- **Assigned task**
Further down are entries; set down exactly and only the lines from the one with "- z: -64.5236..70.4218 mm" up to and including the one with "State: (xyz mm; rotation", dropping each picture.

- **Dataset entries**
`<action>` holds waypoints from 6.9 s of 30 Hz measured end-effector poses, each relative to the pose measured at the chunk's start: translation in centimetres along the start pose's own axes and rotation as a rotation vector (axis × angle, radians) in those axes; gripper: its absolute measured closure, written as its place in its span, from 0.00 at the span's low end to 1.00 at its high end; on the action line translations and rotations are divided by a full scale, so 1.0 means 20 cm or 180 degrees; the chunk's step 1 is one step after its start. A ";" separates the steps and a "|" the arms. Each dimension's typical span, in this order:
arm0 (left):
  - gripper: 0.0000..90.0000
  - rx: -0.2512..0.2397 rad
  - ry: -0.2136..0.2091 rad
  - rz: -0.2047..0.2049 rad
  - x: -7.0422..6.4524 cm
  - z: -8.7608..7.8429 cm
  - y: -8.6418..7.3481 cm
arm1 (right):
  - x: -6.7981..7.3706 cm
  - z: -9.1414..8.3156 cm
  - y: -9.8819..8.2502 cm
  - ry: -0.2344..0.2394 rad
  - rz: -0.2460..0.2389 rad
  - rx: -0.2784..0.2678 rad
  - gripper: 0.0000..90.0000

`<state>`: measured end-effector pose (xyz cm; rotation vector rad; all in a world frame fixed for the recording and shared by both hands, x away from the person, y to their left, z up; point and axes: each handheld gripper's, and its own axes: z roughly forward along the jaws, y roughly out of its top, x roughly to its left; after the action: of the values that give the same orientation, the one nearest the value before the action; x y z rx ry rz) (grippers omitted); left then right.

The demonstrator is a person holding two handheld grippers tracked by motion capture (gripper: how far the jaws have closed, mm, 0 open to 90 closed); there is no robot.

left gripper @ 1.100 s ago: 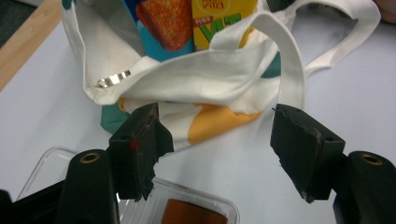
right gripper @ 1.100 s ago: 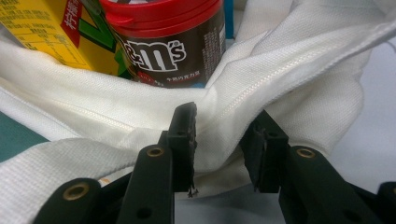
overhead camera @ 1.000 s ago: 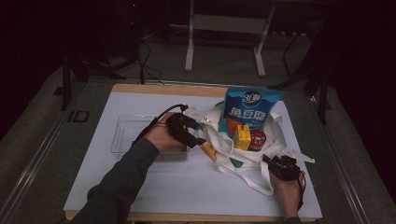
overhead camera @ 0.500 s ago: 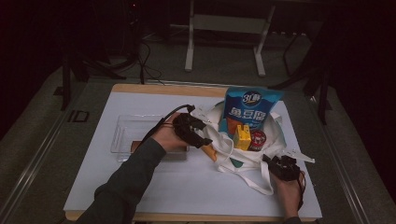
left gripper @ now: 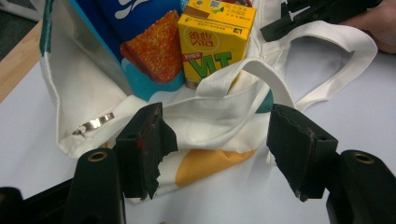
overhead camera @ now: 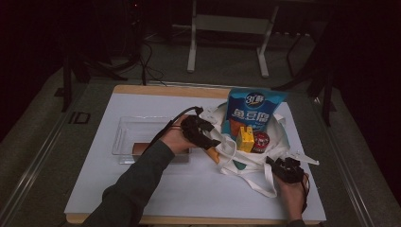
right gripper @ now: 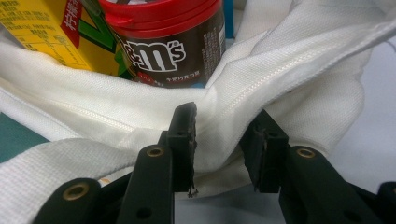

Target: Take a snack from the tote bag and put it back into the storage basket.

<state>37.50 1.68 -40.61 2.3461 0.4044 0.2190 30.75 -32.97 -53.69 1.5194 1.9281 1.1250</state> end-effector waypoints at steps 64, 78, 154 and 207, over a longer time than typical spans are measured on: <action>0.37 -0.0139 0.0148 -0.0048 0.00 0.29 0.19 | -0.01 0.00 0.00 0.0029 0.0035 0.0009 0.73; 0.27 0.0063 0.0013 0.0073 -0.01 0.45 0.19 | -0.01 0.00 0.00 0.0039 0.0035 0.0006 0.73; 0.31 -0.0105 -0.0009 0.0020 -0.03 0.66 0.19 | -0.02 0.00 0.00 0.0090 0.0070 -0.0001 0.71; 0.32 -0.0552 0.0326 -0.0219 0.04 0.05 0.25 | -0.02 0.00 0.00 0.0097 0.0083 -0.0007 0.71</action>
<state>39.63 -2.11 -37.76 2.1534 0.4950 0.3292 30.83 -33.30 -53.73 1.5390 1.9315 1.1673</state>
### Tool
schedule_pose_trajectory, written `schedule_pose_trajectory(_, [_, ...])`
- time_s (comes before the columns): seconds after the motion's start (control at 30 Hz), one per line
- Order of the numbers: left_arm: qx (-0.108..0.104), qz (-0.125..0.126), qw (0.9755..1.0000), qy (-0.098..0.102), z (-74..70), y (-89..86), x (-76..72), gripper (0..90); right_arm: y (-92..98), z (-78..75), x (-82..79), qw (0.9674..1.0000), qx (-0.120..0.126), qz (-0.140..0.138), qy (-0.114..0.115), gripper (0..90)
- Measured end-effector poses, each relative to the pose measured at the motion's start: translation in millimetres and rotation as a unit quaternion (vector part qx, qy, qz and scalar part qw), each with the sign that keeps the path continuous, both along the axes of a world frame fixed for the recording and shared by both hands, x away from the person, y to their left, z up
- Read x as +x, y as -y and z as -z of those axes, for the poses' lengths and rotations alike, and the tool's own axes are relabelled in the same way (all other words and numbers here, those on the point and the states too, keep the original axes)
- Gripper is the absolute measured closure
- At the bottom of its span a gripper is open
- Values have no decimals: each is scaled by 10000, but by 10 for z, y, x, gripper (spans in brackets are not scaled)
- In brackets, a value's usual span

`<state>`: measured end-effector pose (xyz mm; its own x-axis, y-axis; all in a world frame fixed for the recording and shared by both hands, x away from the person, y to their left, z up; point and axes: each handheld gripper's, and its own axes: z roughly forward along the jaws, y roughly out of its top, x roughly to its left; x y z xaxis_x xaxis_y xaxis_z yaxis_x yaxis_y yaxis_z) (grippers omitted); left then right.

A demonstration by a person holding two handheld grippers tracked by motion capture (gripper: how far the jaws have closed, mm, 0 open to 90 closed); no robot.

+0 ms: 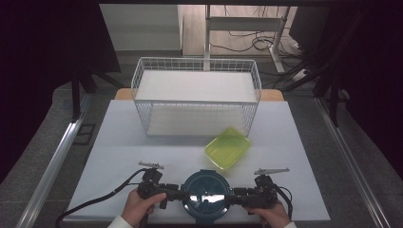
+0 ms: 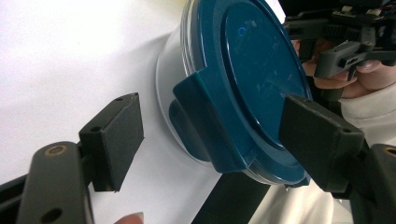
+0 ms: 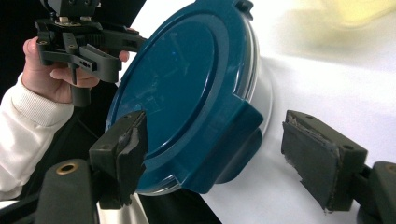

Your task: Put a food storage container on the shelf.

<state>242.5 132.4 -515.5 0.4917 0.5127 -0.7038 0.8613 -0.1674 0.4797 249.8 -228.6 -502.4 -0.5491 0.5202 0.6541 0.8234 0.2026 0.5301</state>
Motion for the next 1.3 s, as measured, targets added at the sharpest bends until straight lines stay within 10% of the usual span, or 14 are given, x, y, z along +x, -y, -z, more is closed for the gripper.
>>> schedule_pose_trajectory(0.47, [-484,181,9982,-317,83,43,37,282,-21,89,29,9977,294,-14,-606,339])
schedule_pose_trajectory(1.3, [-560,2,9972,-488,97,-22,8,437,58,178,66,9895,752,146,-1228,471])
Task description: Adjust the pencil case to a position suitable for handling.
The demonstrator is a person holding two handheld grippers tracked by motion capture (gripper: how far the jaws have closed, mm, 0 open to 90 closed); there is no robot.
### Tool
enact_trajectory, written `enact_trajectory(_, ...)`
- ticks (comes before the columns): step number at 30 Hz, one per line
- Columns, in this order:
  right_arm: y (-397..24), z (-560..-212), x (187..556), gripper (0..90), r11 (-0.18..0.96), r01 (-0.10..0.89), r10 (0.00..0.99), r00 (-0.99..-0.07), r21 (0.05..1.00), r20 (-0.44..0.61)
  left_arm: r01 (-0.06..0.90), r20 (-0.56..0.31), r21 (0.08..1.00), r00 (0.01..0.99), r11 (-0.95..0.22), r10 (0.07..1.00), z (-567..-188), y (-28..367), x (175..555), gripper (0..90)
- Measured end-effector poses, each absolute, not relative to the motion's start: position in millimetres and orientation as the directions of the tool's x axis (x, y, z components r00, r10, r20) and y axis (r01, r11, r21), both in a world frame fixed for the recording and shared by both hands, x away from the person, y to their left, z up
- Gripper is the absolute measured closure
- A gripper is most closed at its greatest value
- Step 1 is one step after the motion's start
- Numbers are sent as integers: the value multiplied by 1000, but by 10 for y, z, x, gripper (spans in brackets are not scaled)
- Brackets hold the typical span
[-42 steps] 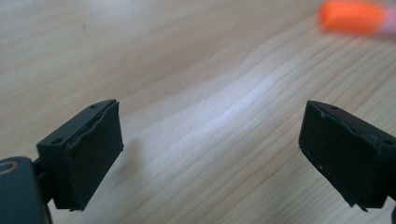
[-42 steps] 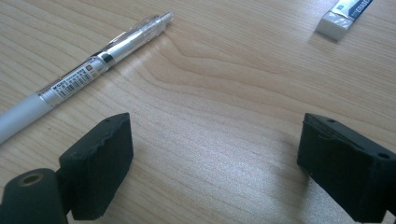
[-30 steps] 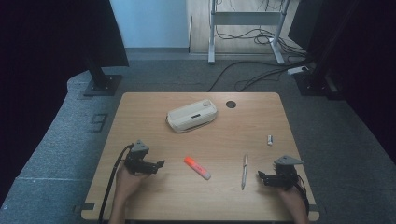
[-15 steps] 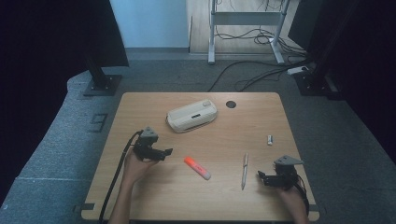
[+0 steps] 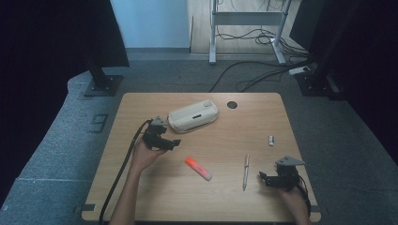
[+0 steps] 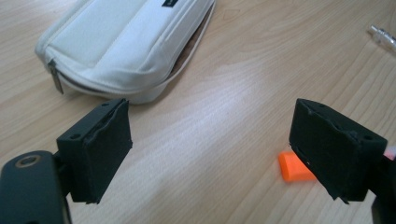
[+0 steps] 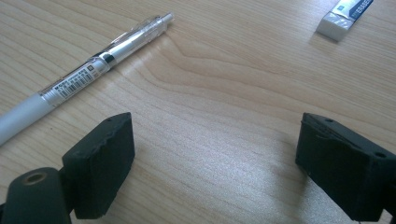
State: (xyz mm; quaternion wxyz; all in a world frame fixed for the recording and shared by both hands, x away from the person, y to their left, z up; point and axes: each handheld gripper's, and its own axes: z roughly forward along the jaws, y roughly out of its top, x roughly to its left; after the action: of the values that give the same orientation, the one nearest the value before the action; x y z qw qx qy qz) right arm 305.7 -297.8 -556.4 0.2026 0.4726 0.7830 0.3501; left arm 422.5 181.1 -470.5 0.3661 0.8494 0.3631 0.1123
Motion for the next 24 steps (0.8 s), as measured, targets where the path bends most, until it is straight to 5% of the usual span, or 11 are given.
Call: enact_trajectory(24,-2978,-5564,3058,109,309,598,882,-471,740,13,542,-99,691,726,-478,680,-4586,1395,4838,132)
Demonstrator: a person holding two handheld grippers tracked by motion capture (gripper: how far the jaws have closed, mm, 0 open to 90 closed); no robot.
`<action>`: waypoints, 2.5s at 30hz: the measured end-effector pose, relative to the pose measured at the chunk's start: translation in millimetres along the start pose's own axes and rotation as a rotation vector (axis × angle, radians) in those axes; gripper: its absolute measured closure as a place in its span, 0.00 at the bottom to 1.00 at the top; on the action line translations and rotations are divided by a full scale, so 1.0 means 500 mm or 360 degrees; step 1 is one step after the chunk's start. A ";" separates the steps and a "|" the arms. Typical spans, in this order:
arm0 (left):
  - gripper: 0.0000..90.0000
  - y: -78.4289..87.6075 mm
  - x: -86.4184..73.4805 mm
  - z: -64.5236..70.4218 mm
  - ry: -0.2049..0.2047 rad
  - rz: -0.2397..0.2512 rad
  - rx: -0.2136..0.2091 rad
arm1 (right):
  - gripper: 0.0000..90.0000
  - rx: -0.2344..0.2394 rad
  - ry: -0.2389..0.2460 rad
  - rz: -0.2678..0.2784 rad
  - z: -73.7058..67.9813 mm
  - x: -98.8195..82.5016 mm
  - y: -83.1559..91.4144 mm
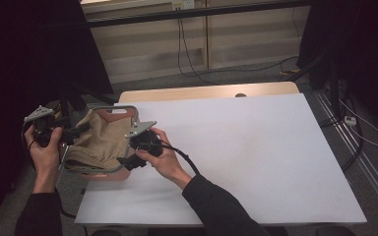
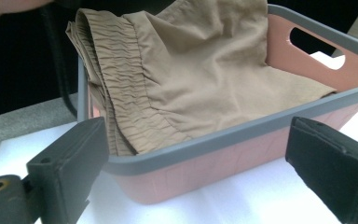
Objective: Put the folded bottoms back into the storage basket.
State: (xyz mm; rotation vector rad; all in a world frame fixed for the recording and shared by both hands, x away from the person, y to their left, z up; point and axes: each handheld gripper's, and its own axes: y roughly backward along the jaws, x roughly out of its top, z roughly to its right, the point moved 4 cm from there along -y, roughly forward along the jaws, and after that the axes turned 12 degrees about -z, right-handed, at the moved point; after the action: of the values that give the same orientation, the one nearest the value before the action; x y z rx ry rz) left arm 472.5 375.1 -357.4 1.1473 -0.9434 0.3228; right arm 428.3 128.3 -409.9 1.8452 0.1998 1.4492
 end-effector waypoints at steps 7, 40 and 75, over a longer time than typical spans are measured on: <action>0.06 0.014 -0.023 0.019 -0.0029 0.0030 0.0031 | 0.07 -0.0013 -0.0008 0.0006 0.000 -0.008 0.012; 0.06 0.086 -0.122 0.141 -0.0050 0.0088 0.0048 | 0.05 -0.0205 -0.0079 0.0099 0.018 -0.087 0.085; 0.07 0.044 -0.163 0.289 -0.0117 0.0107 -0.0078 | 0.04 -0.0292 -0.0163 0.0096 0.047 -0.202 0.171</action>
State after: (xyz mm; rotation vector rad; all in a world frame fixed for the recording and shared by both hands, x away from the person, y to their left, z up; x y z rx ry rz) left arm 342.2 276.2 -393.0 1.0904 -1.0510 0.3119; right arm 387.1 2.3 -433.2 1.7821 -0.0386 1.3617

- **Output of the exercise**
  - z: -64.5236..70.4218 mm
  - ry: -0.2049..0.2047 rad
  - rz: -0.2397..0.2512 rad
  - rx: -0.2136..0.2091 rad
arm1 (right):
  - gripper: 0.0000..90.0000
  - rx: -0.2344..0.2394 rad
  - ry: -0.2389..0.2460 rad
  - rz: -0.2678..0.2784 rad
  - z: -73.7058..67.9813 mm
  - x: -98.8195..82.5016 mm
  - y: -83.1559..91.4144 mm
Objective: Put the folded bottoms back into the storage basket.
State: (xyz mm; rotation vector rad; all in a world frame fixed for the recording and shared by both hands, x away from the person, y to their left, z up; point and axes: each handheld gripper's, and its own axes: y roughly backward along the jaws, x roughly out of its top, z roughly to its right, the point moved 4 cm from there along -y, roughly forward along the jaws, and after that the axes turned 12 degrees about -z, right-handed, at the moved point; after the action: of the values that give the same orientation, the one nearest the value before the action; x y z rx ry rz) left arm 472.5 375.1 -357.4 1.1473 -0.9434 0.3228; right arm 428.3 128.3 -409.9 1.8452 0.1998 1.4492

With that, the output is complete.